• [INFORMATION GIVEN]
-- Opening Marker --

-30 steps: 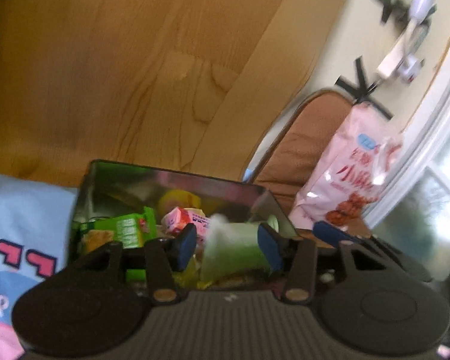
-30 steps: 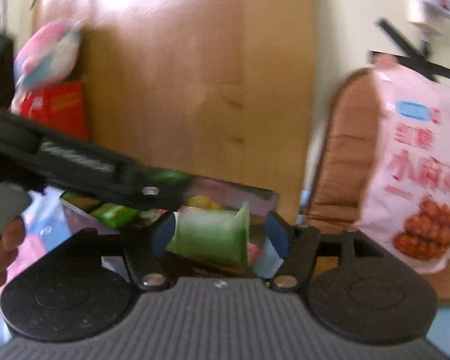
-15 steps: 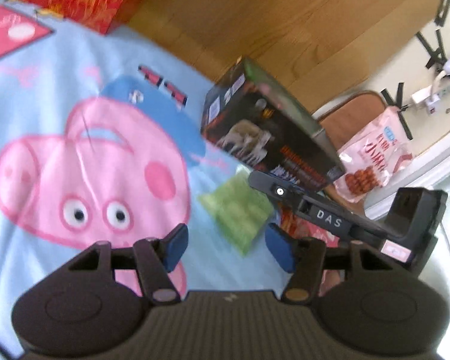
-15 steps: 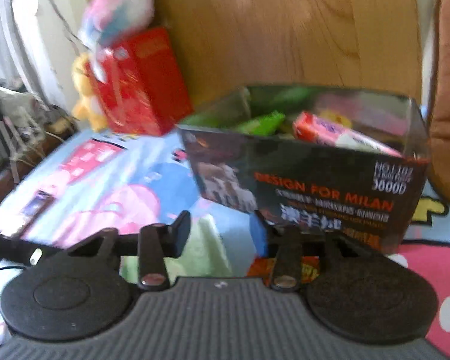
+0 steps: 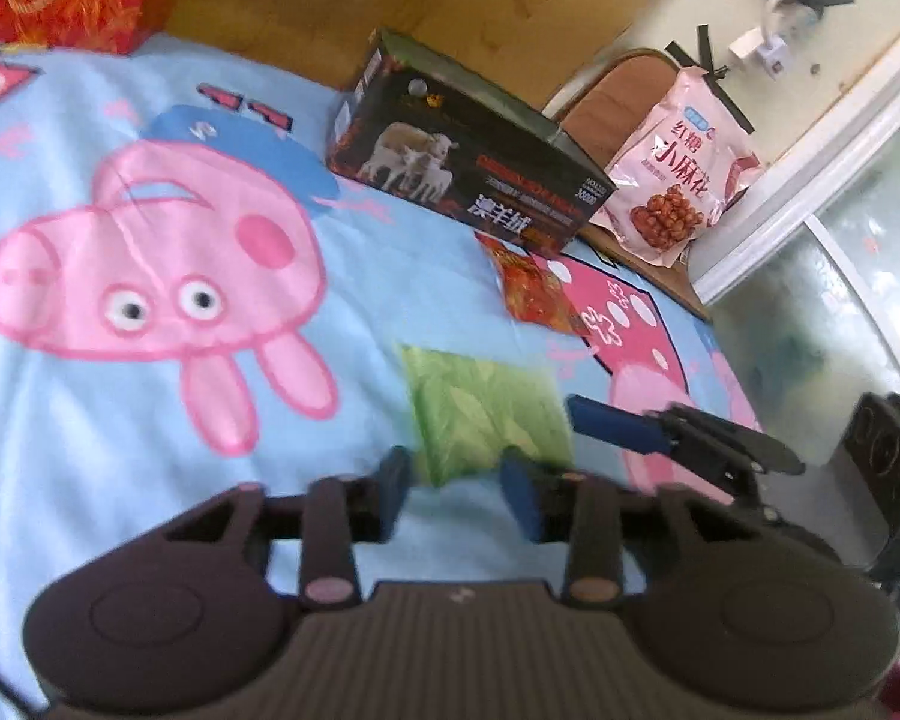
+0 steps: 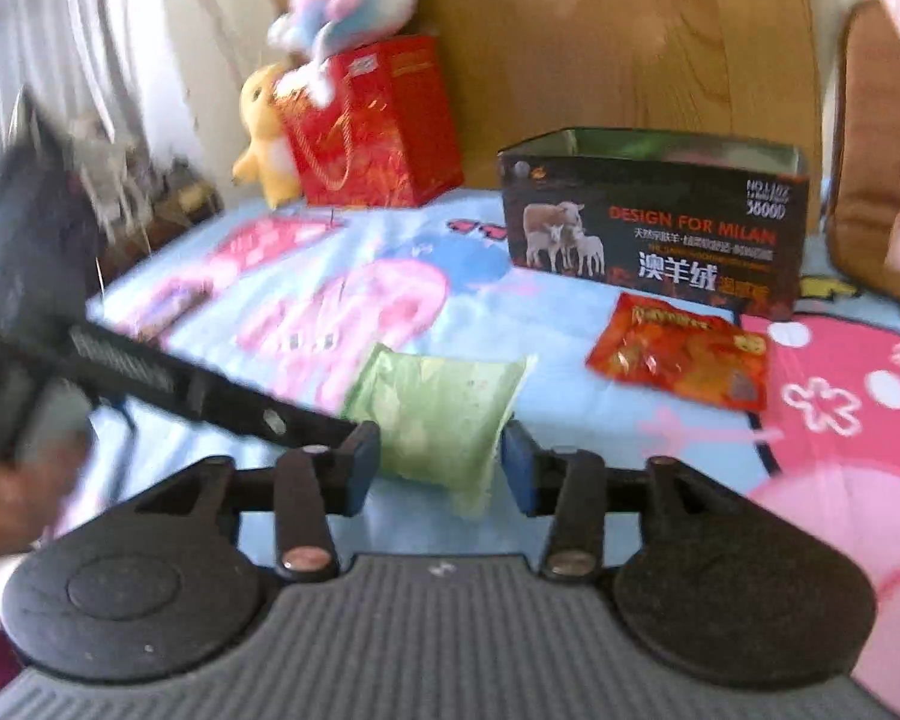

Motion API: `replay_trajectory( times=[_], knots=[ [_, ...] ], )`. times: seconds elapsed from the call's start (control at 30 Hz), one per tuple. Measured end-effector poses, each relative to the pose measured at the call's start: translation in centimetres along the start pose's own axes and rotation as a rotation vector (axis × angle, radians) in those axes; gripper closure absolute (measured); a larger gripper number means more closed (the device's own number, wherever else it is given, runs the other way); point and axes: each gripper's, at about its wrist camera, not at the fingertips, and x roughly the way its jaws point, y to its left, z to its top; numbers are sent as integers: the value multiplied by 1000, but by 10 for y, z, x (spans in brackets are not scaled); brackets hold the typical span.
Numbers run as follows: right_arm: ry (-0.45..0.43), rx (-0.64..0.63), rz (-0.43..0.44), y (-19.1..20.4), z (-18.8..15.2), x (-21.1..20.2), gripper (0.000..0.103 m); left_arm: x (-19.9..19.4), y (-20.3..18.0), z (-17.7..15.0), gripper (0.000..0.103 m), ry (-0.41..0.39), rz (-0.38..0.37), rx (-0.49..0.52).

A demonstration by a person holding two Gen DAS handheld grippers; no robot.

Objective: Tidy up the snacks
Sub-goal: 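Grasp the second light green packet with the left gripper, then lower the second green packet into the tin box and release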

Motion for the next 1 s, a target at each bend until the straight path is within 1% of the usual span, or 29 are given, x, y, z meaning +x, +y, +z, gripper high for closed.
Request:
replay_trajectory(
  times=[0.03, 0.07, 0.1, 0.2, 0.27, 0.33, 0.37, 0.4, 0.43, 0.47, 0.53, 0.57, 0.67, 0.73, 0.8, 0.83, 0.9, 1.0],
  knots=[
    [2, -34, -29, 4, -6, -6, 37, -5, 1, -1, 58, -13, 16, 3],
    [0, -63, -50, 8, -10, -9, 26, -8, 3, 1, 56, -22, 27, 0],
    [-3, -83, -61, 9, -13, -9, 23, -11, 6, 3, 55, -28, 33, -8],
    [9, -107, -63, 12, -14, -4, 23, -4, 8, 13, 55, -21, 35, -29],
    [18, -93, -59, 8, -11, 6, 23, 10, 4, 19, 54, -4, 44, -7],
    [29, -70, -59, 4, -7, 14, 24, 18, 1, 22, 57, -9, 54, 13],
    [37, -58, -55, 3, -6, 17, 31, 22, -2, 24, 68, 3, 44, 19],
    [25, -54, -64, 2, -5, 19, 45, 26, -2, 24, 76, 27, 9, 12],
    [27, -50, -55, 3, -4, 19, 54, 27, -3, 26, 76, 32, -15, -12],
    [32, -40, -40, 3, -1, 19, 58, 26, -8, 32, 76, 22, 0, 0],
    [2, -59, -61, 6, 6, 17, 58, 22, -18, 48, 76, -16, 8, 45],
    [-25, -78, -74, 6, 12, 16, 58, 19, -24, 63, 76, -44, 5, 69],
    [-123, -111, -116, -5, 44, 14, 58, 18, -44, 106, 76, -130, 10, 131],
    [-180, -119, -147, -20, 71, 18, 58, 29, -57, 135, 72, -175, 28, 176],
    [-217, -129, -188, -39, 96, 30, 58, 54, -69, 165, 70, -190, 68, 221],
    [-215, -118, -206, -49, 106, 39, 58, 65, -70, 175, 70, -190, 86, 226],
    [-180, -77, -223, -74, 126, 61, 58, 90, -68, 193, 69, -186, 125, 218],
    [-138, -52, -244, -98, 138, 89, 56, 114, -57, 209, 69, -180, 165, 176]
  ],
)
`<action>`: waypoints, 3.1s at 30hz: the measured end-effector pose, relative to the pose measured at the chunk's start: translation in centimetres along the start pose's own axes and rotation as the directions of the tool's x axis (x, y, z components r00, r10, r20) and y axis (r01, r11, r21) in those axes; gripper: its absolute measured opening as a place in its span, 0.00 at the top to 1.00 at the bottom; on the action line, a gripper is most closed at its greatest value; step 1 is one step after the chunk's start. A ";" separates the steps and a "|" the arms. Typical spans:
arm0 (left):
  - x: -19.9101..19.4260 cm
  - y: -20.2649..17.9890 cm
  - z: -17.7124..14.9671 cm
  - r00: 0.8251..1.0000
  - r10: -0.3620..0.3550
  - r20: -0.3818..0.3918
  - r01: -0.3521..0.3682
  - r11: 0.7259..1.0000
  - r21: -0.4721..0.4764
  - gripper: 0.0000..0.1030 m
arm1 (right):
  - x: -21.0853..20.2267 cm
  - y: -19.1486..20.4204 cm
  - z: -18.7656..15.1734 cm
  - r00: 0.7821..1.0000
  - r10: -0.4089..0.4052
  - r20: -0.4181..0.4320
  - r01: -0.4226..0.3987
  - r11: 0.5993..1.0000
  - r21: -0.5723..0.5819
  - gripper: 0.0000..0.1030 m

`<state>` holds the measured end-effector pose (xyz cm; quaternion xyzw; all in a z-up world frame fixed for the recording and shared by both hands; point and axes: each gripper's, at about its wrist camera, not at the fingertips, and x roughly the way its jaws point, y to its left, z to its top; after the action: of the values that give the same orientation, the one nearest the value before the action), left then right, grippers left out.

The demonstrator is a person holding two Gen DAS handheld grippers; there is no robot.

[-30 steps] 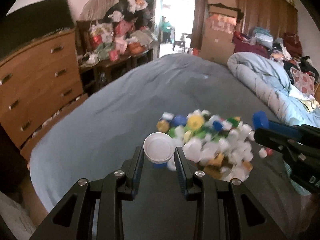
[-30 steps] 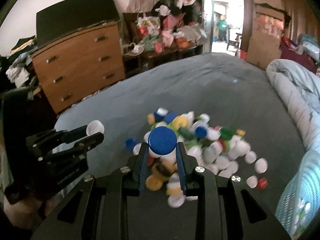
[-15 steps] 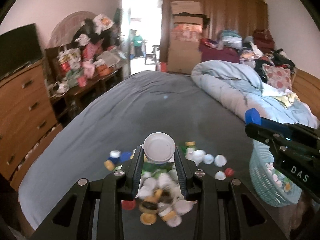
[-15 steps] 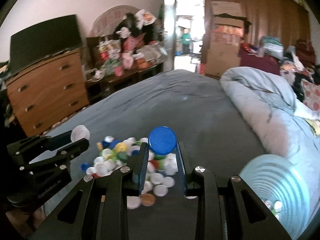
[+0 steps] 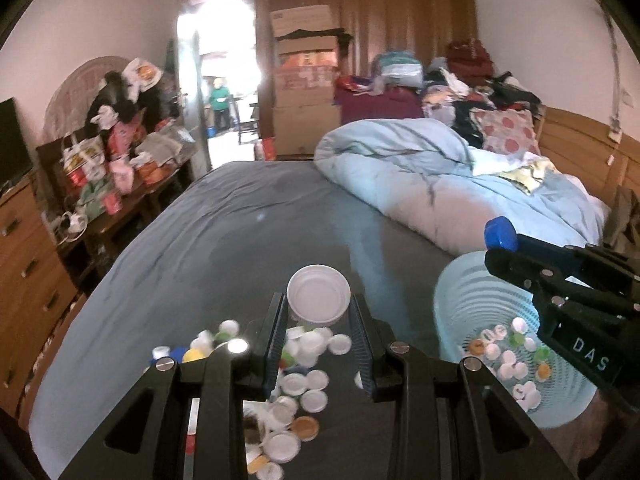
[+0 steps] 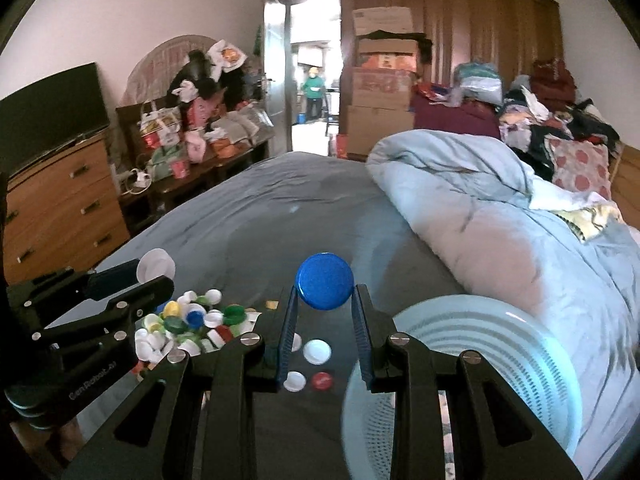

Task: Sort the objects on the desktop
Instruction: 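Carry the white and blue caps over the teal basket, then open both grippers to drop the caps into the basket, then move both grippers back from the basket to the cap pile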

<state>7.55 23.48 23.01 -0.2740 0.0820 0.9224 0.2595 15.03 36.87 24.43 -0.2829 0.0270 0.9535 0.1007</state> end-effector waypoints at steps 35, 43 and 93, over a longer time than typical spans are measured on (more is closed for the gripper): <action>8.9 -20.3 0.2 0.926 -0.265 -0.269 0.336 0.904 0.264 0.68 | -4.3 -15.4 -4.0 0.969 -0.243 -0.054 0.248 0.928 0.277 0.77; 8.9 -20.9 0.1 0.927 -0.270 -0.259 0.338 0.901 0.271 0.63 | -4.1 -15.5 -4.2 0.966 -0.248 -0.069 0.258 0.927 0.273 0.77; -0.8 -2.8 -3.7 0.978 0.208 0.010 -0.206 0.960 0.190 0.00 | -1.2 1.4 -4.6 0.988 -0.100 0.116 0.109 0.991 -0.080 0.20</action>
<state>11.29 24.42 20.29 -0.2426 0.1992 0.9310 0.1863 18.18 34.78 21.19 -0.2340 -0.0346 0.9615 0.1397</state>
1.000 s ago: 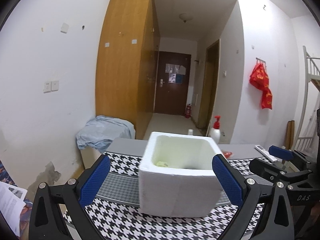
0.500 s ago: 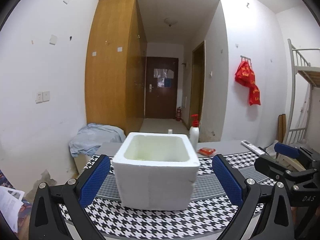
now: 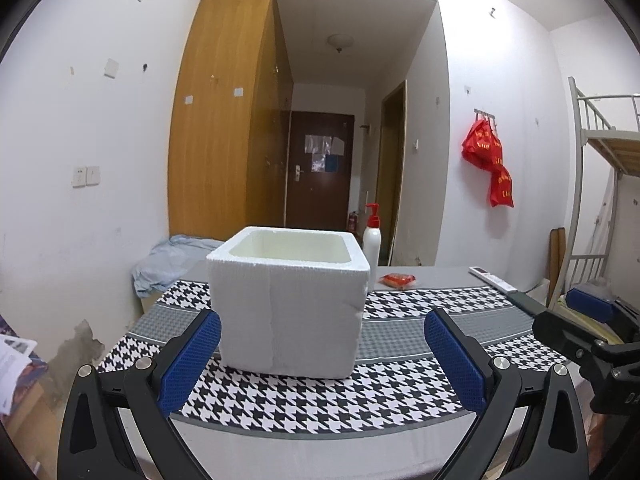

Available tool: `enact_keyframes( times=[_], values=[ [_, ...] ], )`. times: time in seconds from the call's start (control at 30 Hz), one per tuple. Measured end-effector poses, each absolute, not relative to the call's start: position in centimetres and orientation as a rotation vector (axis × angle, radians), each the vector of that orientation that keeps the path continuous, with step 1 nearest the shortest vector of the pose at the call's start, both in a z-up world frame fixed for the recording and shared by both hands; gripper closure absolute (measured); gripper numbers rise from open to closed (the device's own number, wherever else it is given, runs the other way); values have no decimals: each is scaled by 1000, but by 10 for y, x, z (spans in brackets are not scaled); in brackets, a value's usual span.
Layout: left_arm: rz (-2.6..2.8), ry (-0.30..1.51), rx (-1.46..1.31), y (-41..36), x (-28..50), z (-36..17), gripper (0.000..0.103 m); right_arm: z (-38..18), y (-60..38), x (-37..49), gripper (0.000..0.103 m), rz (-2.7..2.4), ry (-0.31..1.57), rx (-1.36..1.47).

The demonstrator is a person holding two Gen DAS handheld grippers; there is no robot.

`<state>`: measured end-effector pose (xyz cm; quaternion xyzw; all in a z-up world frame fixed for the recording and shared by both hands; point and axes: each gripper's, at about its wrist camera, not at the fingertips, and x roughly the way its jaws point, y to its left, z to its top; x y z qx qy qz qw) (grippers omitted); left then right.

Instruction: Organize soft objects

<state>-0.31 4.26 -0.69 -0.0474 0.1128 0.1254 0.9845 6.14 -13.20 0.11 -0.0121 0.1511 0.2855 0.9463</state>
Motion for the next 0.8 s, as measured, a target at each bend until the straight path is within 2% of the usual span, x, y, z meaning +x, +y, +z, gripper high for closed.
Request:
enact_keyframes(
  times=[0.27, 0.8],
  values=[
    [269, 215, -70, 26, -18, -22, 1, -16, -136, 49, 0, 577, 317, -20],
    [267, 197, -63, 18, -32, -19, 1, -22, -143, 35, 0, 575, 312, -17]
  ],
)
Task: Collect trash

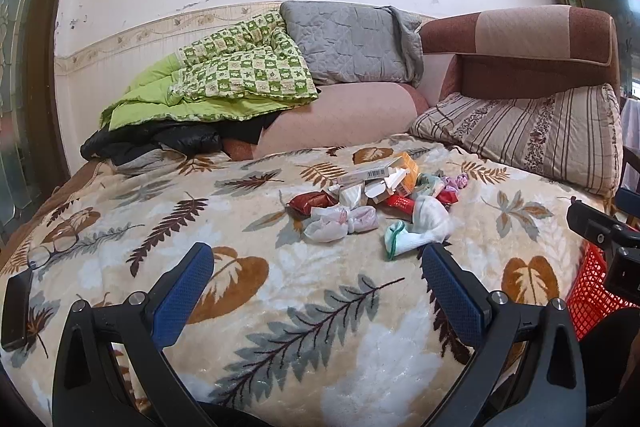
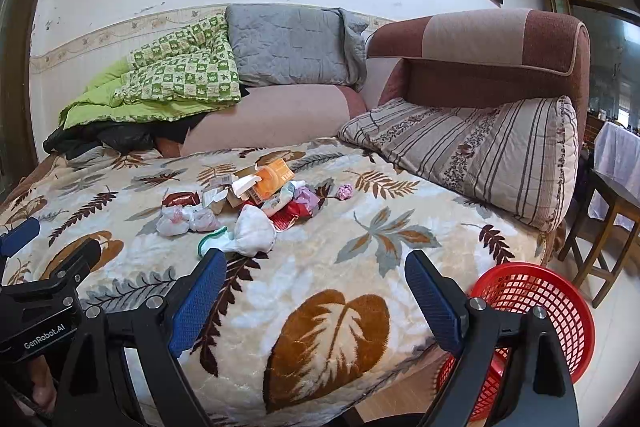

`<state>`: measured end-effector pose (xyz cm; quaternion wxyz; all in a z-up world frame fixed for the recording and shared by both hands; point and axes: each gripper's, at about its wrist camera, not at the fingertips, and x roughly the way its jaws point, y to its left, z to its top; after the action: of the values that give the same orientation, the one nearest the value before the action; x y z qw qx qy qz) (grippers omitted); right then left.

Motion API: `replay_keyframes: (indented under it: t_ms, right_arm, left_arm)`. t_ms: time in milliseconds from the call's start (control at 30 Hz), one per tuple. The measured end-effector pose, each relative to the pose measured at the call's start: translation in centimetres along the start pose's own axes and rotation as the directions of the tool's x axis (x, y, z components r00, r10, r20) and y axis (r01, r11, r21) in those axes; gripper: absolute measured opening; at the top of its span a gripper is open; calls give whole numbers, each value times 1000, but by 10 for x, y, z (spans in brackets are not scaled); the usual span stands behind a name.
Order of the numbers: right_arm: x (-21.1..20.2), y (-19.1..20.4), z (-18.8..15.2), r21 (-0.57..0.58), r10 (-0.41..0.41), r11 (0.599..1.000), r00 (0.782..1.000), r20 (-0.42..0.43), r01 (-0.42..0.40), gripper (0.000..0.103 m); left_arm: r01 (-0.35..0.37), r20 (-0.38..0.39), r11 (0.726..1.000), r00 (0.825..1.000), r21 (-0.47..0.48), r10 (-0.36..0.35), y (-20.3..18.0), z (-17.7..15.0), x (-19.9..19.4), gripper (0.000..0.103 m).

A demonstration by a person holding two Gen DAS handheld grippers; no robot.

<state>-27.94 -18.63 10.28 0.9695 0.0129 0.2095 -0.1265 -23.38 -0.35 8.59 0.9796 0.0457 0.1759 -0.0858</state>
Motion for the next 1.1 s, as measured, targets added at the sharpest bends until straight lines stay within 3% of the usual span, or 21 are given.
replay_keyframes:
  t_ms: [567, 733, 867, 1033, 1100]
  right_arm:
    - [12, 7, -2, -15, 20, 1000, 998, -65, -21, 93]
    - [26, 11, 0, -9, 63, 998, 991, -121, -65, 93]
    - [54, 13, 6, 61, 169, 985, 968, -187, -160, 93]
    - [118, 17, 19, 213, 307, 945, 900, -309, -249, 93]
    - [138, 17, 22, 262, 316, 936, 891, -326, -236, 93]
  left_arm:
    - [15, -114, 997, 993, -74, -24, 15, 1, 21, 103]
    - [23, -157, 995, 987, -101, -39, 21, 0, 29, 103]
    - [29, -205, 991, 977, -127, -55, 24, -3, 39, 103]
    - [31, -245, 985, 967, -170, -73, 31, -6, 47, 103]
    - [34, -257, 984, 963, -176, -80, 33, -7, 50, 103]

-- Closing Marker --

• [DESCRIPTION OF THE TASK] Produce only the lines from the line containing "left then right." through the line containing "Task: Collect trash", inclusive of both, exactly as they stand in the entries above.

• [SOLUTION FOR THIS PROBLEM]
`<state>`: measured end-effector pose (xyz cm; quaternion xyzw; all in a z-up world frame fixed for the recording and shared by both hands; point and axes: each gripper's, at about its wrist camera, not at the fingertips, and x roughly the way its jaws point, y to its left, z to its top; x y z qx qy qz qw) (grippers omitted); left then right.

Instruction: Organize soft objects

<state>-0.31 4.26 -0.69 -0.0474 0.1128 0.1254 0.9845 6.14 -13.20 0.11 -0.0121 0.1511 0.2855 0.9463</state>
Motion for the next 0.8 s, as measured, a target at each bend until the straight path is within 2% of the usual span, x, y, z meaning +x, +y, +z, gripper high for closed.
Request:
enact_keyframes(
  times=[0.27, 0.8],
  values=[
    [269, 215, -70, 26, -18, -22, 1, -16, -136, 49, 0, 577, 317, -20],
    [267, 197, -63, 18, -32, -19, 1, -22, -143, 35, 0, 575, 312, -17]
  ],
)
Task: Collect trash

Reply complete, and nothing else is required.